As Labour chooses its new leader, here is a fact that may hold the key to the party’s future. In this year’s general election, for the first time, middle-class Labour voters outnumbered working-class Labour voters. The days when Labour support was dominated by the party’s “natural” core vote are gone, probably for ever.
This is not because Labour support rose among middle-class (ABC1) – voters. In fact, it fell, six points, to 27%, compared with 2005. A YouGov survey of more than 90,000 electors conducted immediately after the election found that working-class (C2DE) support fell only slightly more, by eight points to 33%. The figures do not support the argument that Labour paid a special price this year for neglecting its core voters; rather they tell us something far bigger about long-term trends and what Labour needs to do to regain power.
Forty years ago, when Harold Wilson’s Labour party lost power, two-thirds of the electorate were working-class, and only one-third middle-class. And votes polarised along class lines: Labour won 56% of working-class votes but only 22% of middle-class votes. Overall, Labour secured ten million working-class votes but barely two million middle-class votes.
Since then, the size of the middle-class vote has grown – slowly at first, more quickly since the late 1980s – while the number of working-class voters has shrunk. By 1992, there were three middle class voters for every four working class voters-class. One reason for Labour’s fourth successive defeat was that it had lost support among the shrinking C2DEs, without gaining enough among the expanding ABC1s. Political scientists started asking whether Labour’s attachment to its contracting base condemned it to permanent opposition.
Such predictions looked pretty daft just five years later. Labour attracted slightly more ABC1 votes than the Tories, and won seats that had previously been beyond its dreams. Even so, working-class Labour voters still outnumbered middle-class voters by three-to-two (8 million: 5.5 million).
This year’s figures are, of course lower: Labour’s overall share of the vote was just 30%, and the turnout was only 65%. But the class figures remain telling: around 4.4 million ABC1 votes for Labour, compared with 4.2 million C2DE votes.

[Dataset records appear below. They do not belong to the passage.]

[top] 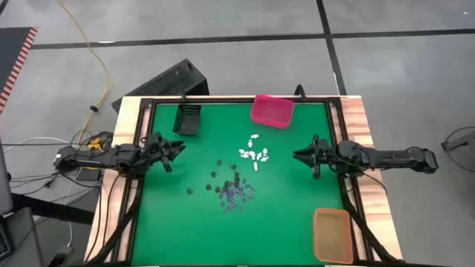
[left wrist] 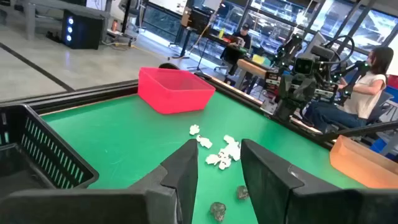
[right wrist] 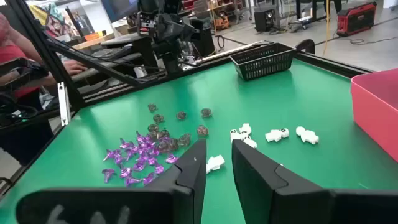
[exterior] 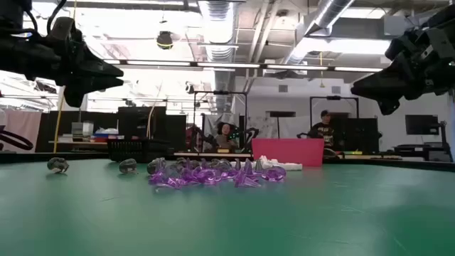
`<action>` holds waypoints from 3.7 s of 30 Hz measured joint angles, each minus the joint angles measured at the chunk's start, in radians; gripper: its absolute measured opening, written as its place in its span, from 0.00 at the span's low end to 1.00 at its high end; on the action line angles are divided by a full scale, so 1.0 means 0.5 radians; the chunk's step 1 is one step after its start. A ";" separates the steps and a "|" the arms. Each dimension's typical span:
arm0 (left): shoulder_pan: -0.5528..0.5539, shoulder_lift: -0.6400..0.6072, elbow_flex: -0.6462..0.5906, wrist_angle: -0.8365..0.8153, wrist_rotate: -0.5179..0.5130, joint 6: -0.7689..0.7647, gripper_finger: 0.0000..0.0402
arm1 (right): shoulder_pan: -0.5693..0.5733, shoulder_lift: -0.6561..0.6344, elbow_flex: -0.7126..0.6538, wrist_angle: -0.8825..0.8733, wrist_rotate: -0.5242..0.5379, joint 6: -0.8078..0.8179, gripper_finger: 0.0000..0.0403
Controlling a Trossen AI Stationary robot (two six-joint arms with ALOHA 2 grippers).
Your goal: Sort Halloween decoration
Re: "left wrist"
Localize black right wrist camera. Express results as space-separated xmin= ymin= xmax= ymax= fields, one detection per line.
xmin=294 ymin=57 xmax=315 ymax=75

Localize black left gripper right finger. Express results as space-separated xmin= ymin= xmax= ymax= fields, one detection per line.
xmin=240 ymin=138 xmax=398 ymax=224

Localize black desktop equipment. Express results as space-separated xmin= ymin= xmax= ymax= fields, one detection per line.
xmin=182 ymin=6 xmax=215 ymax=35

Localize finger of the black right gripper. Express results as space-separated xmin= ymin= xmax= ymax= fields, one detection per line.
xmin=298 ymin=74 xmax=317 ymax=103
xmin=278 ymin=74 xmax=298 ymax=105

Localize black computer tower blue lights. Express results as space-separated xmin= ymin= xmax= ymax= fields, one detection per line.
xmin=61 ymin=9 xmax=106 ymax=50

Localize black table frame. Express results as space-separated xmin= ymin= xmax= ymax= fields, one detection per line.
xmin=0 ymin=70 xmax=336 ymax=150

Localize person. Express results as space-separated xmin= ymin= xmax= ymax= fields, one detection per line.
xmin=306 ymin=45 xmax=395 ymax=133
xmin=231 ymin=22 xmax=252 ymax=50

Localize yellow green box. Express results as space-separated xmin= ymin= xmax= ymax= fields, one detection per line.
xmin=251 ymin=54 xmax=271 ymax=66

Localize black slotted plastic basket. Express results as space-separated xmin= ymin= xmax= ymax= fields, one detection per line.
xmin=0 ymin=104 xmax=100 ymax=198

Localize orange plastic bin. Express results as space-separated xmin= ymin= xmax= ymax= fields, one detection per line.
xmin=329 ymin=134 xmax=398 ymax=190

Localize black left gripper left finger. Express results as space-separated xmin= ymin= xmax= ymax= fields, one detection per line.
xmin=0 ymin=139 xmax=199 ymax=224

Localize wooden workbench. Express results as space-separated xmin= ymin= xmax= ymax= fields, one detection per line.
xmin=236 ymin=58 xmax=272 ymax=79

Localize black diagonal frame strut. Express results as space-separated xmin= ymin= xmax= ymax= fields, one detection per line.
xmin=320 ymin=120 xmax=398 ymax=141

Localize pink plastic bin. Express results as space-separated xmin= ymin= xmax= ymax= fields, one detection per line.
xmin=137 ymin=67 xmax=216 ymax=115

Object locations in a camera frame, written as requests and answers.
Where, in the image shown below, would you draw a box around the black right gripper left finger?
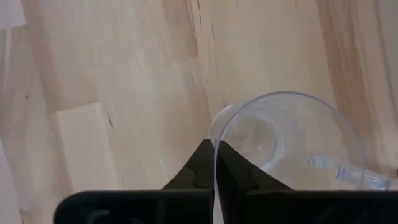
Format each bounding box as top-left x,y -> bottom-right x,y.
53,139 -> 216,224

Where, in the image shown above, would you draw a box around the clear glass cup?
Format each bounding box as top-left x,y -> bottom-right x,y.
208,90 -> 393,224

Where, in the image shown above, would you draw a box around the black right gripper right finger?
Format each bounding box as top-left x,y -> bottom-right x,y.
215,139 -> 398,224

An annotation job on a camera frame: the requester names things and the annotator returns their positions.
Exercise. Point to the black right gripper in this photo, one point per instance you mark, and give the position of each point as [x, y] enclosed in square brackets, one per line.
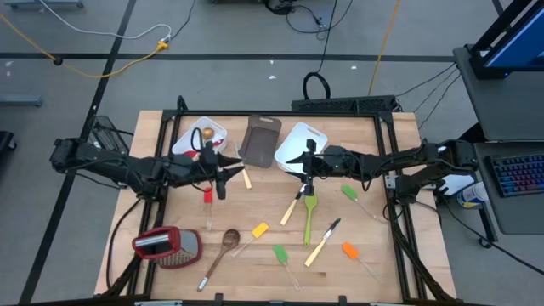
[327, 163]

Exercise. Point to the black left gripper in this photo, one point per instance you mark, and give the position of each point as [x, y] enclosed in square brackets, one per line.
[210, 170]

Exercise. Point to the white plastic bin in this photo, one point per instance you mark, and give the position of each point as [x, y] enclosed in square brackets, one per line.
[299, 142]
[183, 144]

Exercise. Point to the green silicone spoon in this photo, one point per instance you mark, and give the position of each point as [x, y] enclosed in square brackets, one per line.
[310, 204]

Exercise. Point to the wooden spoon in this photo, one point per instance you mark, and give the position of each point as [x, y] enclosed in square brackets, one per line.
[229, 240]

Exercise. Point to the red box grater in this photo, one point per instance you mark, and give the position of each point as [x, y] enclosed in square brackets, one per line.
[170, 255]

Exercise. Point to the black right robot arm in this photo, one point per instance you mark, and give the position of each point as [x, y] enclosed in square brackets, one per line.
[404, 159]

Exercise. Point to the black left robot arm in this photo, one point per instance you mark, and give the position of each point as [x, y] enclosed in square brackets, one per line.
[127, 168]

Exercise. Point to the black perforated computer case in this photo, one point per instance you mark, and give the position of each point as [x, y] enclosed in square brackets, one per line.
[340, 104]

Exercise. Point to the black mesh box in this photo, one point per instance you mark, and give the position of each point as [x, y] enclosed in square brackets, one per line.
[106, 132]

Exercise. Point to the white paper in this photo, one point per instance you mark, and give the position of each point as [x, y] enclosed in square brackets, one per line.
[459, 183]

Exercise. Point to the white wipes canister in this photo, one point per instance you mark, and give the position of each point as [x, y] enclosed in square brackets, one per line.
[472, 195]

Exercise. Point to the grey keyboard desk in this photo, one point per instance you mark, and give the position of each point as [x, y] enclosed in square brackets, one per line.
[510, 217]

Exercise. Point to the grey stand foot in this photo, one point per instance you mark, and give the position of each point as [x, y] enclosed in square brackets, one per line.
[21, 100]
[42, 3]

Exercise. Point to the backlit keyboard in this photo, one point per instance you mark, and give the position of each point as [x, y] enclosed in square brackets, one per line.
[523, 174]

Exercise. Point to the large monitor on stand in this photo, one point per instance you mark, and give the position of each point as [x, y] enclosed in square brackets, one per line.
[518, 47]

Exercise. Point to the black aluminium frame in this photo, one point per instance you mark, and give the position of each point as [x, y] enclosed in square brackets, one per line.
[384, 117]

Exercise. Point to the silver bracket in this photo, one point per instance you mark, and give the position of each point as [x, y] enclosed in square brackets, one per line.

Over the long term, two different but related things have happened. Not only have working-class numbers shrunk – today they comprise just 43% of the electorate – but class has largely lost its significance as a determinant of votes. In 1970 the “class gap” was a vast 34 points (56% of C2DEs voted Labour, compared with 22% of ABC1s). By 1997 it had shrunk to 17 points. It is now just six points.
That does not mean Labour and Tory voters are alike. But the differences these days flow from values more than ideology or class. Labour voters tend to feel more strongly about fairness, public services and the need for collective action to tackle Britain’s problems. They tend to be more liberal on gender equality and gay rights. They are less hostile to Europe and, sometimes, to immigrants. Asked to pick the proudest year in Britain’s history, Labour voters’ most popular choice is 1948, the year the NHS was founded; among Conservatives it is 1940, the year when Britain stood alone against Hitler.
So Labour and Tory voters are different, but not in the way they used to be. Perhaps we should not be surprised: today, except for the very richest and the very poorest, workers by hand (C2DE) and brain (ABC1) tend to visit the same shopping centres, use the same hospitals, grapple with the same mortgage-lenders, get stuck in the same traffic jams, subscribe to the same Sky packages and fret over the same taxes, crimes and insecurities. They view politicians of all parties through the same jaundiced eyes.
Half a century ago the typical Labour voter belonged to an utterly different tribe from the typical Tory voter; now they occupy slightly different slots on the same continuum. Vast changes to the jobs we do and the lives we lead have swept old loyalties aside. In that sense, class is dead. Basing an election campaign on voters’ social class is almost as daft as basing it on hair colour or shoe size. Today’s determinants of political triumph are values, trust and competence. These are the battles that Labour’s new leader must win; and, given the outside chance that the Tory-Lib Dem coalition may collapse, s/he may not have much time in which to win them.